Wednesday, August 7, 2024
Erickson and Bunker on Waiting For Mahonoy: Examining the Still Unsettled Jurisprudence of Online Student Speech @m_bunker
Emily Erickson, California State University, Fullerton, and Matthew Bunker, University of Alabama, have published Waiting For Mahanoy: Examining the Still Unsettled Jurisprudence of Online Student Speech at 31 William & Mary Bill of Rights Journal 991 (2024). Here is the abstract.
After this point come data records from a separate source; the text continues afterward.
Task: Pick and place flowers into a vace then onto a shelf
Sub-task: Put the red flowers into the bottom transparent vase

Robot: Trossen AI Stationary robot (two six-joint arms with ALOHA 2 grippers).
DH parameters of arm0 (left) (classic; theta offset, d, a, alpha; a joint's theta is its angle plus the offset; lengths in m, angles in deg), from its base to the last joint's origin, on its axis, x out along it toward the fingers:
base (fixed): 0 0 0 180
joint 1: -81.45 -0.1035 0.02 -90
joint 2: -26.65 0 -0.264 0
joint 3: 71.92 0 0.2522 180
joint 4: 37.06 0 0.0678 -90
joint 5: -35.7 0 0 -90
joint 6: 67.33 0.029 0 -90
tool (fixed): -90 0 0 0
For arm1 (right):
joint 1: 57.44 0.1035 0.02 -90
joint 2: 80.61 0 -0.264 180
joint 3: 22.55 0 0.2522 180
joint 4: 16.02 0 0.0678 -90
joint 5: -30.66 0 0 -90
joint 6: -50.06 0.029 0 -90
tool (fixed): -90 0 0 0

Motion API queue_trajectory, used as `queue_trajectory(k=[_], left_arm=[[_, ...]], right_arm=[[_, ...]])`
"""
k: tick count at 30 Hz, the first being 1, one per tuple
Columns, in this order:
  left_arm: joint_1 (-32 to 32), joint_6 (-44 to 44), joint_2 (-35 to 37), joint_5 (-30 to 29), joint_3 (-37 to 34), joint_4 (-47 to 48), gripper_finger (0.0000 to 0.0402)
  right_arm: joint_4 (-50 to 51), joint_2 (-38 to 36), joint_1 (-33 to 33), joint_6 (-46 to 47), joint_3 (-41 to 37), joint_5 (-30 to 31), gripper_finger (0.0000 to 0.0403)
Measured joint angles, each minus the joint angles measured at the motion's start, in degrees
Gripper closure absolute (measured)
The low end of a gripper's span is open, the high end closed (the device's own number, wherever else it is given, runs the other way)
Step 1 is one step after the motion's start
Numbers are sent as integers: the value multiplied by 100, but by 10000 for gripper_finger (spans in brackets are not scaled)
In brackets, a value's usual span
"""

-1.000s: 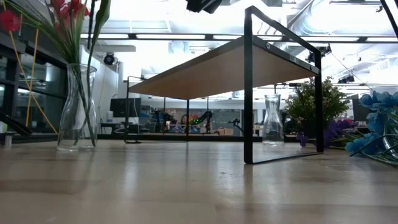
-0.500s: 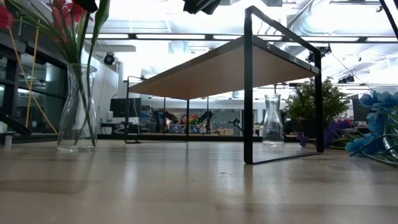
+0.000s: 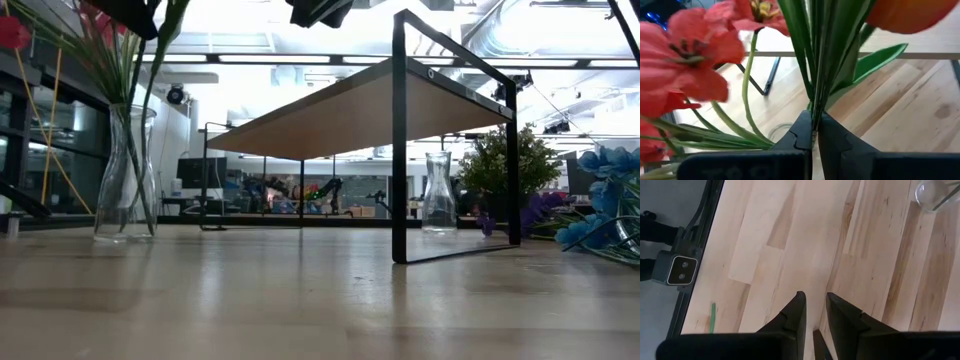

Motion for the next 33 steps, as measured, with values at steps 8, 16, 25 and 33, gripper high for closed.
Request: queue_trajectory(k=[8, 16, 25, 33], left_arm=[[0, -111, 10, -177, 3, 9, 359], [0, 250, 26, -286, 259, 8, 359], [-2, 682, 26, -309, 485, 7, 359], [-2, 878, 26, -2, 485, 9, 359]], right_arm=[[-2, 0, 0, 0, 0, 0, 336], [-3, 0, 0, 0, 0, 0, 336], [-11, 0, 0, 74, 0, 0, 336], [-11, 0, 0, 107, 0, 0, 336]])
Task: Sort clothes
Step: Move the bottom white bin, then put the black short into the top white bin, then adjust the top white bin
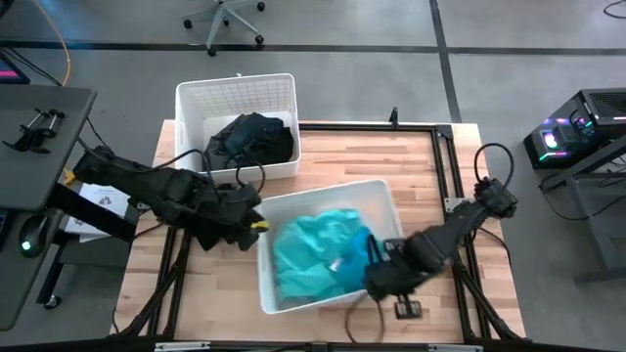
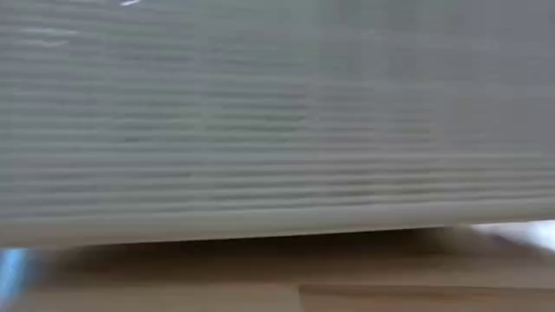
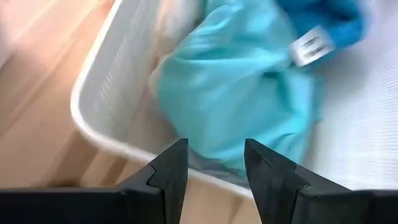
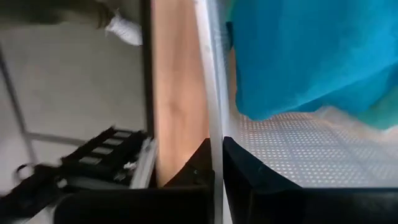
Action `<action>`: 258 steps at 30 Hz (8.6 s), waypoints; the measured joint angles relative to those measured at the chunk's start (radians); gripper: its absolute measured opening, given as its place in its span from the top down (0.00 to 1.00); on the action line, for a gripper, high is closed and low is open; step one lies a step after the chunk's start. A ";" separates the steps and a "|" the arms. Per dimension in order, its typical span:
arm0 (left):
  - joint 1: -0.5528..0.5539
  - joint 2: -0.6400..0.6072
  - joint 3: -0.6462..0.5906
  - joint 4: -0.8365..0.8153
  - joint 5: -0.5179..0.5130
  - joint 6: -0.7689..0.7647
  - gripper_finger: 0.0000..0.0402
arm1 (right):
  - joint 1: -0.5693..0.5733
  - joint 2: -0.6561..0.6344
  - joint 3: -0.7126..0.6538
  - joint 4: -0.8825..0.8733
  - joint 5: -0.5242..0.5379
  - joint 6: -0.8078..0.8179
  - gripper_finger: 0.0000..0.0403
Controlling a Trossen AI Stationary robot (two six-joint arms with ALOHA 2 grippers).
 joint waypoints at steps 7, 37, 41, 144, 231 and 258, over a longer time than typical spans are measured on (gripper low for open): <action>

In June 2021, the U.S. Supreme Court struck down a high school’s attempt to punish a cheerleader, Brandi Levy, for a Snapchat post that succinctly summed up her unhappiness with failing to make the varsity cheerleading squad: “fuck school fuck softball fuck cheer fuck everything.” The Court, in an 8-1 majority opinion written by Justice Stephen Breyer, engaged in a profoundly belated attempt to wrestle with the problem of online, off-campus student speech, which the Court had completely ignored for more than two decades as the online world became ubiquitous. Unfortunately, in B.L. by and through Levy v. Mahanoy Area School District, the Court’s opinion was written in Breyer’s characteristic First Amendment mode of providing little in the way of generalizable principles, instead offering vague pronouncements that seemed remarkably unhelpful for lower courts dealing with related student speech issues. In a majority opinion that was long on abstraction and strikingly short on actionable doctrinal standards, Breyer conducted an essentially ad hoc analysis that gave Levy a vastly undertheorized victory. Perhaps even more importantly, the Court, by granting certiorari given the relatively insignificant Mahanoy facts, effectively ignored much more contentious and challenging issues in student speech including threats, bullying, harassment, and hate speech. This Article critically assesses Mahanoy’s legacy, first offering a deep historical dive into the topic of student speech. It next explores the jurisprudential grounding of “in real life” (IRL) school speech law and the Court’s attempt to bring the First Amendment rights of students into the online sphere. Most importantly, the Article then breaks new ground by exploring the fallout from Mahanoy in the lower courts over the last several years. The post-Mahanoy lower court cases reveal a muddled legal landscape. As part of its exploration of Mahanoy’s fallout, the Article identifies several major problem areas in the law, including lower courts’ flawed analyses of the First Amendment rights of tangential participants in harmful online speech, the mismatch between IRL standards for school disruption as opposed to online expression, and the vexed question of the reasonable foreseeability of private online speech reaching and affecting others at the school. After a thorough analysis of the developing post-Mahanoy doctrine, the Article offers concluding perspectives on this vitally important area of the law.
The article is not yet available at the journal's website.